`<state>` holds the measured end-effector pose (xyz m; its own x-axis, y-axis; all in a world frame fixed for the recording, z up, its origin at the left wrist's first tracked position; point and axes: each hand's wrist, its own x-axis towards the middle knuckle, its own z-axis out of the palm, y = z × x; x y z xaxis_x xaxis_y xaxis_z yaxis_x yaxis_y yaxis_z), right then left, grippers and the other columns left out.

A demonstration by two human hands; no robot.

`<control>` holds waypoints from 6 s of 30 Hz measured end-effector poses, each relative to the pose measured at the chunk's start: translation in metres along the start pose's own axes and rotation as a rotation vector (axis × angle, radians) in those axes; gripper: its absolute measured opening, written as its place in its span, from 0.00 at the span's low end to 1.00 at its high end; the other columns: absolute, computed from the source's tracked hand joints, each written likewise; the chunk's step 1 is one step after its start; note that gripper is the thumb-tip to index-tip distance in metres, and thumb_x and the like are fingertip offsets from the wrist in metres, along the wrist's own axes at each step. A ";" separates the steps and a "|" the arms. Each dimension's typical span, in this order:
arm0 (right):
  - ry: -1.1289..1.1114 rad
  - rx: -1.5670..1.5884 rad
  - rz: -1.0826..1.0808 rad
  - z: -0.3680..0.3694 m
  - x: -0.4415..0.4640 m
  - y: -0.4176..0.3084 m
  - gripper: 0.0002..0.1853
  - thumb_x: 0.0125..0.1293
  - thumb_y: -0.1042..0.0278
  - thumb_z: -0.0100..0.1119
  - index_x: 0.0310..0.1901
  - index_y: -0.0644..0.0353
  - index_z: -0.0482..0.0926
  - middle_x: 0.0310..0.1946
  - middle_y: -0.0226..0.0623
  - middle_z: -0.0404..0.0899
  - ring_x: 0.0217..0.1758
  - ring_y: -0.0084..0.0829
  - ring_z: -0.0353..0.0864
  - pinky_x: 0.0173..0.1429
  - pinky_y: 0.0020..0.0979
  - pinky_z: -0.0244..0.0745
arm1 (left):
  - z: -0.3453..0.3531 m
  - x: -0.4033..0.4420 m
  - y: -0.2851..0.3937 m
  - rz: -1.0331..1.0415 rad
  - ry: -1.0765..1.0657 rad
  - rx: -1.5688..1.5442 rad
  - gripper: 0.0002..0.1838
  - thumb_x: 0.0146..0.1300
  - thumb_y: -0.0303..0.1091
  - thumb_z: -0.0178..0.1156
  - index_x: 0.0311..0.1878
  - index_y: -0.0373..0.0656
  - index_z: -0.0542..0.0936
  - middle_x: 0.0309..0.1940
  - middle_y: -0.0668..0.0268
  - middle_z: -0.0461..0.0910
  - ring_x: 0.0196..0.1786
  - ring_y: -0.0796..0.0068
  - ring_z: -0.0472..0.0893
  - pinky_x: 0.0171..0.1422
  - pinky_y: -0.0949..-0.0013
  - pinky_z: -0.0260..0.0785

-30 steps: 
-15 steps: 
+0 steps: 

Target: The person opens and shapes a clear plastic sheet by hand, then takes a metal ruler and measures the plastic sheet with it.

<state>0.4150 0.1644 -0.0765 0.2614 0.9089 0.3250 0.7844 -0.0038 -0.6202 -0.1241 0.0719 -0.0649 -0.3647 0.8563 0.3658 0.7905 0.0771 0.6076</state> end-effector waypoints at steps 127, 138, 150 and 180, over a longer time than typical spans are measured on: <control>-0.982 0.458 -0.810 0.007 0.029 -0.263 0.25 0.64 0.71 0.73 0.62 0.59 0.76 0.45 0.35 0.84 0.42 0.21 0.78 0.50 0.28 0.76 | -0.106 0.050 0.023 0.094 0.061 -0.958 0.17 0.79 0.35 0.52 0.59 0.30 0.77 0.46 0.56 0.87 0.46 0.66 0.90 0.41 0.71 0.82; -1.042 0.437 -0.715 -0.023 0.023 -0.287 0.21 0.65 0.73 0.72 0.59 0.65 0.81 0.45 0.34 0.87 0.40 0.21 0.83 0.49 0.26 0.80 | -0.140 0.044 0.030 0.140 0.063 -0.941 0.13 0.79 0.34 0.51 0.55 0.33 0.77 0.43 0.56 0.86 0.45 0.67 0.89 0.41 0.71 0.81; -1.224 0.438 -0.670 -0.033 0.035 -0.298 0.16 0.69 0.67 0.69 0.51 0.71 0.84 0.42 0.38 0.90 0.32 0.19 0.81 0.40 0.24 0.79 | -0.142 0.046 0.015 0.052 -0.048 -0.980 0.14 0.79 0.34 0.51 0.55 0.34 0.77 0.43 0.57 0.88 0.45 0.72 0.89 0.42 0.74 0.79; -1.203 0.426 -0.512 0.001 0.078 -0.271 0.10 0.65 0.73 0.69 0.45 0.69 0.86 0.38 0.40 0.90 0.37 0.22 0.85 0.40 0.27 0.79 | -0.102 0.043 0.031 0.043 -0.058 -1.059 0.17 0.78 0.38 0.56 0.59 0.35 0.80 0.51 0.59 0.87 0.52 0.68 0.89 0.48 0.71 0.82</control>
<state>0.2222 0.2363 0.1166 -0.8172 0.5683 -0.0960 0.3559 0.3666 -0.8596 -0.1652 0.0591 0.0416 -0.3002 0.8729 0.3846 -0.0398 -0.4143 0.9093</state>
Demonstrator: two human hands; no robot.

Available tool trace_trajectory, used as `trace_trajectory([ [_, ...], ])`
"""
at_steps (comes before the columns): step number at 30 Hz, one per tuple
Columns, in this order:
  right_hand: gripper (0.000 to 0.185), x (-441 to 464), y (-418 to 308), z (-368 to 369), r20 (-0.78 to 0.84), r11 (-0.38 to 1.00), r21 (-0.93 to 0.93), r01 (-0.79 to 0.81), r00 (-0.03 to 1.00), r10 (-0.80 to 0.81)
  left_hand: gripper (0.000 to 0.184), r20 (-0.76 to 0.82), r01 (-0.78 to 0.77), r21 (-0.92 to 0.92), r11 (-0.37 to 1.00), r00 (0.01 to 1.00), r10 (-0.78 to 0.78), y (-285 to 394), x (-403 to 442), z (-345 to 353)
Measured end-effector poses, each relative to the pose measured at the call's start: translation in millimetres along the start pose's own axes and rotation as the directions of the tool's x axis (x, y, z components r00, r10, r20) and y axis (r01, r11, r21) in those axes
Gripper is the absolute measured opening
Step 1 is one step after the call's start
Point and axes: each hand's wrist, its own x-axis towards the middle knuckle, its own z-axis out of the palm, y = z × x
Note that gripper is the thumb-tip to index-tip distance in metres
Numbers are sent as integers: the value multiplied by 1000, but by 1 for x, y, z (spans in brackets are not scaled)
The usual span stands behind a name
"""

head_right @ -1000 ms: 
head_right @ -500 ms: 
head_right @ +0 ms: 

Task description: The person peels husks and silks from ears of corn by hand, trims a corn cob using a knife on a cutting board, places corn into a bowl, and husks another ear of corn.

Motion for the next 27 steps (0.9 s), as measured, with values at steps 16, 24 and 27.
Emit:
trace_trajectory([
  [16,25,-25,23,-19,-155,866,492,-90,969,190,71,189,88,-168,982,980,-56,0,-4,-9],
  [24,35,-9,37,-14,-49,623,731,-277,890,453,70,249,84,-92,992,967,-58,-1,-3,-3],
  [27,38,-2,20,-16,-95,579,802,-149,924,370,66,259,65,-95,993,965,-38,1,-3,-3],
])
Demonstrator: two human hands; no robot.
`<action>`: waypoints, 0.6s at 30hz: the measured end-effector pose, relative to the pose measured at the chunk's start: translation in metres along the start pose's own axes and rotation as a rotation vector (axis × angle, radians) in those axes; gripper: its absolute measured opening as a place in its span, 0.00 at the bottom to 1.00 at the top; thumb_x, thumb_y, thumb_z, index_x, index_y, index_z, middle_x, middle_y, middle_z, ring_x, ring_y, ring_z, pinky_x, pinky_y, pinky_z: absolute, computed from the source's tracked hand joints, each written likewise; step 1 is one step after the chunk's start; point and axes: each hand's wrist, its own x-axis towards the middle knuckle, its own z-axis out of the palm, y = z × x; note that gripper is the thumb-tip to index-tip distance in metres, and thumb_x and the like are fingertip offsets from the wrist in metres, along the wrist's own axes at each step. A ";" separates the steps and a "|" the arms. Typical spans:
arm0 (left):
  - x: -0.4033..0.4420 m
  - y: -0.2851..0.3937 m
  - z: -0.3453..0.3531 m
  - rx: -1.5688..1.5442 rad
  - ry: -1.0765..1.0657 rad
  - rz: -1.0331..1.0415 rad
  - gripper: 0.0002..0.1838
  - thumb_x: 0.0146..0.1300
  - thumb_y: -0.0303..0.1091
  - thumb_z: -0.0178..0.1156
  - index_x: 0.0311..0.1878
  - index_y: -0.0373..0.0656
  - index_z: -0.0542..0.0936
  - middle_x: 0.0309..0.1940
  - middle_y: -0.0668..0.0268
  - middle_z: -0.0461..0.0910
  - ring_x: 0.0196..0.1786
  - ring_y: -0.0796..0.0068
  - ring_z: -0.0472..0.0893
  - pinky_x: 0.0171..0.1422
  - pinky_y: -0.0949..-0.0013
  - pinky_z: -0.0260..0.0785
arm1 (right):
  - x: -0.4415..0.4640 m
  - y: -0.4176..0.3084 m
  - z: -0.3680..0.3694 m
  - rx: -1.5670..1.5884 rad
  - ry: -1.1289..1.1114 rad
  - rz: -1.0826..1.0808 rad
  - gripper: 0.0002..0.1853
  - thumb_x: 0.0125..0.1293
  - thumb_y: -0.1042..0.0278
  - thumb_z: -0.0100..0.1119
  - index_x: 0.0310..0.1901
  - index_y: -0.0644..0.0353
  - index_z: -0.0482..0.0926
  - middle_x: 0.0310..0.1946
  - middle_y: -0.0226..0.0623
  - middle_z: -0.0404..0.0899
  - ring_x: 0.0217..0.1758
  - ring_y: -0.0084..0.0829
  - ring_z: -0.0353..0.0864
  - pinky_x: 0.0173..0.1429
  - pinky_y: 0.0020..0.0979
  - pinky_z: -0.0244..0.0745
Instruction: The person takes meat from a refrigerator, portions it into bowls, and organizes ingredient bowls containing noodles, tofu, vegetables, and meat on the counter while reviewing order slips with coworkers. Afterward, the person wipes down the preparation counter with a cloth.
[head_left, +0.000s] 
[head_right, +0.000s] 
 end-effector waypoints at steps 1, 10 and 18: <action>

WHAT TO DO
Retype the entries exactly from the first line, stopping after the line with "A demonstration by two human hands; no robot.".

RESPONSE TO THE EXERCISE
`<state>` holds the measured end-effector pose (xyz m; its own x-axis, y-axis; all in a world frame fixed for the recording, z up, its origin at the left wrist's first tracked position; point and axes: each hand's wrist, its own x-axis towards the middle knuckle, its own z-axis out of the palm, y = z × x; x y z xaxis_x xaxis_y xaxis_z yaxis_x yaxis_y yaxis_z), right then left, grippers and the other columns left out.

A demonstration by two human hands; no robot.

The output contains nothing more.